-------- EXERCISE DATA --------
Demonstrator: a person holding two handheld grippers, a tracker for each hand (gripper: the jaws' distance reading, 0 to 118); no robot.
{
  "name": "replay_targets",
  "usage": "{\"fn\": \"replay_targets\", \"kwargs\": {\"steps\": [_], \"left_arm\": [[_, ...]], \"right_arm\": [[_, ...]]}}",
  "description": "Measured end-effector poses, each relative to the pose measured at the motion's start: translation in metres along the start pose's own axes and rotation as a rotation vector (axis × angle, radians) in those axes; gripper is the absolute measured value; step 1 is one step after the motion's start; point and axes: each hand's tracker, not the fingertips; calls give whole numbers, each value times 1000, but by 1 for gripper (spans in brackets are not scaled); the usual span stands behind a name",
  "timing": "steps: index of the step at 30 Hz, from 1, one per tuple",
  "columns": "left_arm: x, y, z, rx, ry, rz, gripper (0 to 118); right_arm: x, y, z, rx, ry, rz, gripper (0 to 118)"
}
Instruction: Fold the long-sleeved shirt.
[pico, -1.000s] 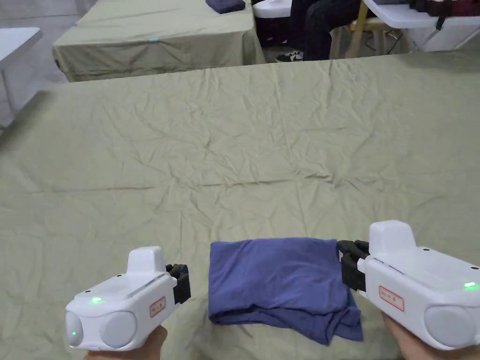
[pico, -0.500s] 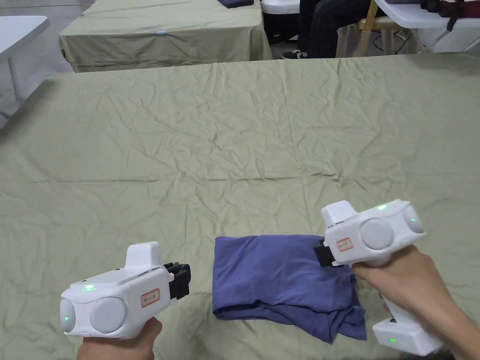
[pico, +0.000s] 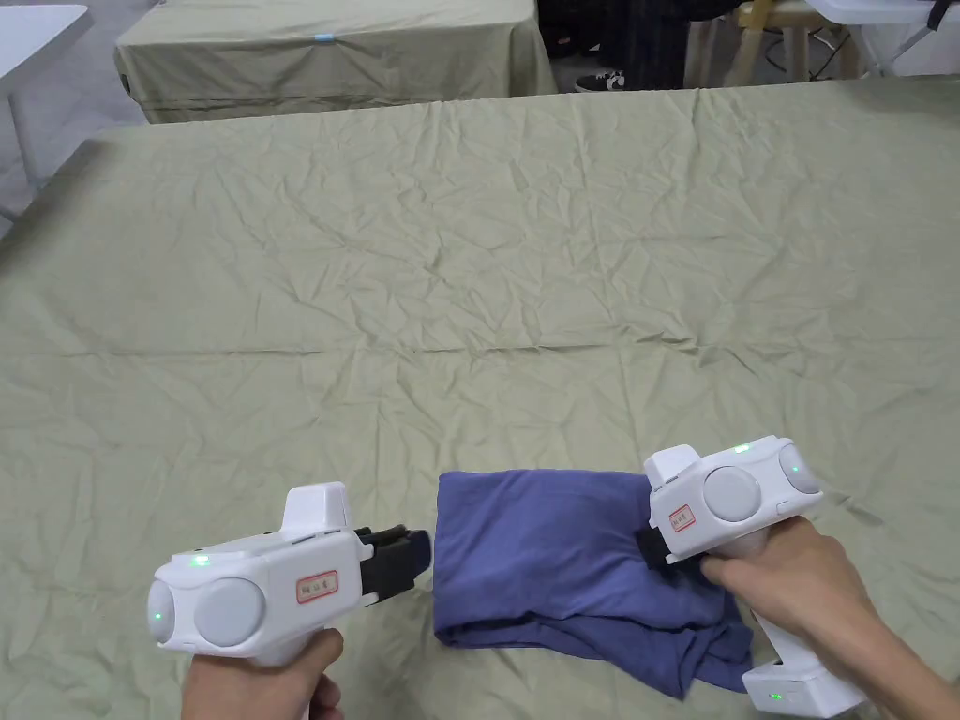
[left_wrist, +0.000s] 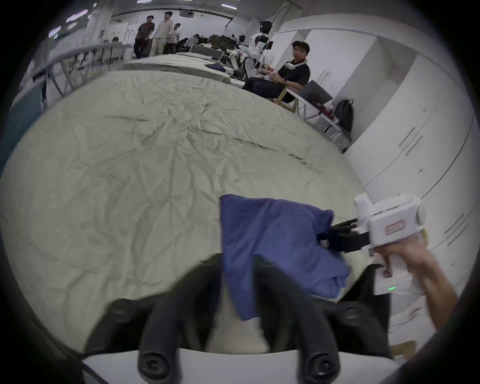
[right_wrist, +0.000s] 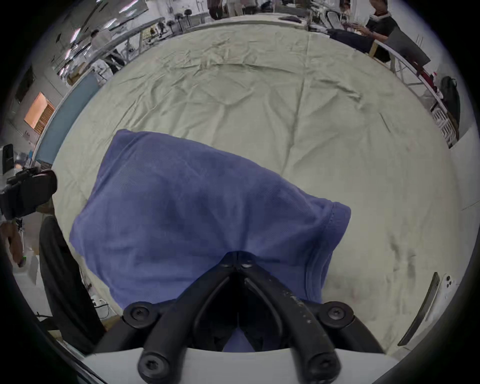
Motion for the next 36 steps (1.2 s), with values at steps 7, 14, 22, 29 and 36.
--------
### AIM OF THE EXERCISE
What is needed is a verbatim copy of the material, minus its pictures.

### SOLUTION FOR THIS EXERCISE
Demonstrator: a person holding two handheld grippers, a tracker for each hand (gripper: the jaws' distance reading, 0 to 118); no robot.
{
  "name": "replay_targets",
  "usage": "{\"fn\": \"replay_targets\", \"kwargs\": {\"steps\": [_], \"left_arm\": [[_, ...]], \"right_arm\": [[_, ...]]}}",
  "description": "Measured end-effector poses, each relative to the pose measured at the motion's start: translation in metres along the start pose's own axes and rotation as a rotation vector (axis × angle, radians) in those axes; gripper is the absolute measured value; step 1 is one step after the motion's start; point and axes: each hand's tracker, not the fingertips; calls give whole numbers, each value times 1000, but by 1 for gripper (spans in brackets are not scaled); the usual span stands behind a name",
  "timing": "steps: index of the step at 30 Hz, from 1, one per tuple",
  "columns": "left_arm: x, y, z, rx, ry, rz, gripper (0 to 118); right_arm: x, y, z, rx, ry, rz, gripper (0 to 118)"
}
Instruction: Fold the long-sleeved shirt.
[pico, -1.000s] 
[pico, -0.500s] 
[pico, +0.000s] 
[left_wrist, +0.000s] 
[right_wrist, +0.000s] 
Motion for the next 36 steps (1.2 s), with values at steps 7, 14, 22, 29 and 36.

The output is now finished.